Le sujet rationnel exerce son libre pouvoir de représentation pour résister aux passions (Descartes). Il actualise ainsi une liberté qu'il possède par essence. Mais si on renonce au dualisme de l'âme et du corps, force est de reconnaître qu'il n'existe pas de liberté, mais seulement des degrés de liberté qui sont le résultat d'un travail de libération. Ce travail ne porte pas seulement sur les passions, mais aussi sur toutes les déterminations sociales. Comme l'observe Bourdieu, nous ne sommes pas des sujets mais seulement des agents qui construisent le monde à l'aide de catégories qu'ils n'ont pas construites. En exhibant ces catégories, ces principes, on libère l'agent jusqu'à un certain point de son enracinement social et d'un certain nombre de schémas de connaissance et d'action qui nous amènent à accepter le monde tel qu'il est.
La liberté apparaît donc comme une libération, laquelle passe par une "augmentation de conscience" (Leibniz). On peut donc, en ce sens, être plus ou moins libre et, mieux, il n'y a pas d'alternative à ce plus ou moins.
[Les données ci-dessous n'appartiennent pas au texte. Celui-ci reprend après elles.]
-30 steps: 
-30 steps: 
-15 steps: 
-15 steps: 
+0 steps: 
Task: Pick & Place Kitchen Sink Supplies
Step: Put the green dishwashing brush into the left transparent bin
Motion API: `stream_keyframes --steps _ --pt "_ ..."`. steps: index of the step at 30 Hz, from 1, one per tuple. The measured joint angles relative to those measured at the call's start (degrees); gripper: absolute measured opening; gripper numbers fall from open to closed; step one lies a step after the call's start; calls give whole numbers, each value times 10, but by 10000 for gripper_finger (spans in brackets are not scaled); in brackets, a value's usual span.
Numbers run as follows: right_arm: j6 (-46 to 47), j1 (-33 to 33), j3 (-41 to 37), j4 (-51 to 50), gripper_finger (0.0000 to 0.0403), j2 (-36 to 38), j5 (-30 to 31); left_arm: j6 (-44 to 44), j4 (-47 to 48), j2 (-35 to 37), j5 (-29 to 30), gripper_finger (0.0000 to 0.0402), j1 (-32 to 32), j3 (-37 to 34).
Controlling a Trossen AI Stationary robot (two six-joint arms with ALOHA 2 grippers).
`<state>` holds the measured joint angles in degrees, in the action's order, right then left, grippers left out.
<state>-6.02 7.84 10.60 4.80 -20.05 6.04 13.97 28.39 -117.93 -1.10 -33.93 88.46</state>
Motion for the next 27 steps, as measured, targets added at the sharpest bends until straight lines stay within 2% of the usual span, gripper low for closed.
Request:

V - QUELQUES REFERENCES POSSIBLES

DESCARTES : Les passions de l'âme
LEIBNIZ : De l'origine radicale des choses
P. BOURDIEU : Raisons pratiques La connaissance des déterminations sociales qui pèsent sur nos schémas de pensée et d'action permet de nous en libérer. Certaines choses nous déterminent car elles sont méconnues de nous. Portées à notre conscience, ces choses contribuent à nous en libérer. C'est le rôle de ce que Bourdieu nomme la socio-analyse. Cette référence permet de voir l'aspect politique du sujet.


VI - LES FAUSSES PISTES :

Eviter de traiter de manière vague l'expression "plus ou moins" qui est dejà vague en elle-même.

VII - LE POINT DE VUE DU CORRECTEUR :

Ce sujet met en jeu des thèmes classiques de votre programme, la liberté, la conscience, mais abordés à partir d'une question apparemment vague. Il faut donc éviter de se laisser porter par le vague de l'expression. La difficulté principale est de passer à la notion de degré, à l'opposition degré/nature etc.